Why I Take Enneagram Approach in My Coaching

I love working with the Enneagram because it is not fixed, which means you ARE NOT this or that type of personality. The Enneagram takes a developmental approach and only reveals how you typically show up, mostly as a learned defense mechanism, and it points to what things to look out for when you are displaying that type.

What I love most about the Enneagram is how it points to the shadow work you can do.

What Is Enneagram

The Enneagram is a model of the human psyche. This model is also denoted as a feedback and disclosure model of self-awareness. Its roots are in antiquity, which can be traced back to the works of Pythagoras. Principally, it is a personality typology that interconnects nine personality types.

Each personality type has a number, which is often used as a shortcut to referencing the type. Each type has ‘Core fears’, ‘Core motivations’, and ‘Core desires’. These things are usually hidden in our psyche - in the 'shadows' as it were.

The Johari Window is a model that can help understand why it is essential to develop the shadow self. American psychologists Joseph Luft and Harry Ingham developed this model in 1955 8n their work at the University of California. The name ‘Johari’ came from joining their first two names.

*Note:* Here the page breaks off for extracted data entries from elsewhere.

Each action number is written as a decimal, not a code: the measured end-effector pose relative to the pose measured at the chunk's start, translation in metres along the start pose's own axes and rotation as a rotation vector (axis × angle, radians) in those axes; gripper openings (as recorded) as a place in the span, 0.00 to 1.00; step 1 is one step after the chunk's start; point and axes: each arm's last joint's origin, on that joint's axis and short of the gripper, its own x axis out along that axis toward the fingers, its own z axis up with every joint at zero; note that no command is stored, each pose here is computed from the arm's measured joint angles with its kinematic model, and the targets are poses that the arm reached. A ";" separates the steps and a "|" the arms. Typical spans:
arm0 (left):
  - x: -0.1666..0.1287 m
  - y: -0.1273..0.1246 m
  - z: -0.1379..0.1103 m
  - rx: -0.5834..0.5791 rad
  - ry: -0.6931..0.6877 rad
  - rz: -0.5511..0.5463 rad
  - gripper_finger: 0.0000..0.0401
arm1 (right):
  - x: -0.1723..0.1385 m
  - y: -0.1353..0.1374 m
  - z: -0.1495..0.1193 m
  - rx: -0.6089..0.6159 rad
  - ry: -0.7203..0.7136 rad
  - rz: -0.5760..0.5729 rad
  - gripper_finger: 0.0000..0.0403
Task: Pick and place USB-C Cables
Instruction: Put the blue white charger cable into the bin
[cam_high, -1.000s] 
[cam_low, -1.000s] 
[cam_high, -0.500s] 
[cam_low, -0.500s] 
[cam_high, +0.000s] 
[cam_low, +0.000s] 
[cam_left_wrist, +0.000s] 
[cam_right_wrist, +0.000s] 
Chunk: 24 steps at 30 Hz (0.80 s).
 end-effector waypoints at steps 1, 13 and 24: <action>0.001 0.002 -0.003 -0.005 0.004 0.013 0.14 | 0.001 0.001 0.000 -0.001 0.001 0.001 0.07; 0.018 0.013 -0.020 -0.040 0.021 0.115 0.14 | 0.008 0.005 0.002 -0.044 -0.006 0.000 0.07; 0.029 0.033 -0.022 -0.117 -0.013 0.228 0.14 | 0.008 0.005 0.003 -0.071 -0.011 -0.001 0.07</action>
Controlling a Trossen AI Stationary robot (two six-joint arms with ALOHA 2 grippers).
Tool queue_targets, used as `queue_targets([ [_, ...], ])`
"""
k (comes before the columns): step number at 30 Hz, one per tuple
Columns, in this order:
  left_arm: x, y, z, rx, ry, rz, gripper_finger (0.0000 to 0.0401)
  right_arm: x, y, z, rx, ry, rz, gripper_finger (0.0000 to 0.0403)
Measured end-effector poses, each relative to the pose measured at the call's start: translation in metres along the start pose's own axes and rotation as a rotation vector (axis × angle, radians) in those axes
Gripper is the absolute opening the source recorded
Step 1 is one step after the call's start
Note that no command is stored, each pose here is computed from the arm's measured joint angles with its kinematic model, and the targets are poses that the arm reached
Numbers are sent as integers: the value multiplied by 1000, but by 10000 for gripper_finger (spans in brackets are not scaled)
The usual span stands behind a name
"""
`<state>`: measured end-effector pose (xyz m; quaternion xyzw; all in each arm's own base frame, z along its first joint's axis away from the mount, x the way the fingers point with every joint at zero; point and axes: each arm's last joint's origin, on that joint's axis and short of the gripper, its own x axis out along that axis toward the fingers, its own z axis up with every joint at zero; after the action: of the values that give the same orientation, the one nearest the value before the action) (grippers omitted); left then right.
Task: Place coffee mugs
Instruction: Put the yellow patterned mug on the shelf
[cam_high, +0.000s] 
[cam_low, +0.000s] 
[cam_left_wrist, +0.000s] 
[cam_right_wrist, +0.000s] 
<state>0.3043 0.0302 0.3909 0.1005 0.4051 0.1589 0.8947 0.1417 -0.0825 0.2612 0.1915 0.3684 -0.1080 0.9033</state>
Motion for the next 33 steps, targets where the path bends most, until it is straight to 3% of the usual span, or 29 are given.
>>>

The most effective place to put your attention is the 'Unknown' area, and also good are the 'Blind Spot' and 'Hidden Self' areas. There is little opportunity to develop in the 'Open Self' area.

I'll explain each:

Open Self – Many aspects of your attitudes, behaviour, emotions, feelings, skills, and views are known by you and others. There is not much to learn or develop in this domain, but it is worth noting that the more this area is increased, the more the blind spot is decreased. The size of this area can be increased by revealing more of our known self to others.

Hidden Self – This is information that is known to you but is unknown to others. This can be any personal information that you feel reluctant or have overlooked to reveal. This includes feelings, past experiences, fears, or secrets. We tend to keep hidden some of our feelings and information.

The hidden area can be reduced by sharing our thoughts and feelings with others. This is good for improving the quality of our relationships. This is an area where learning and development can happen, but again, because this is an area you know, it is limited for further development. It is in the other two areas where most development can happen.

Blind Spot – Information about yourself that others know but you are unaware of. Others may interpret you differently than you expect, and knowing this reduces your blind spot.

The blind spot is reduced through seeking feedback from others. A 360 survey can help reveal blindspots, which I can arrange for you.

Unknown – There are aspects of your psyche that are hidden from you and others - in the shadows - things that neither you nor others can consciously be aware of and which cannot be observed. Things such as feelings, capabilities, talents, etc. Most of these are hidden in our unconscious.

This is the area that can be revealed through understanding your Enneagram type. Once revealed to you, they no longer lurk in the background, creating undesired results, but can come under your conscious direction. This is the essence of ‘Shadow Work’. If you are interested in this, I can help you identify your Enneagram type.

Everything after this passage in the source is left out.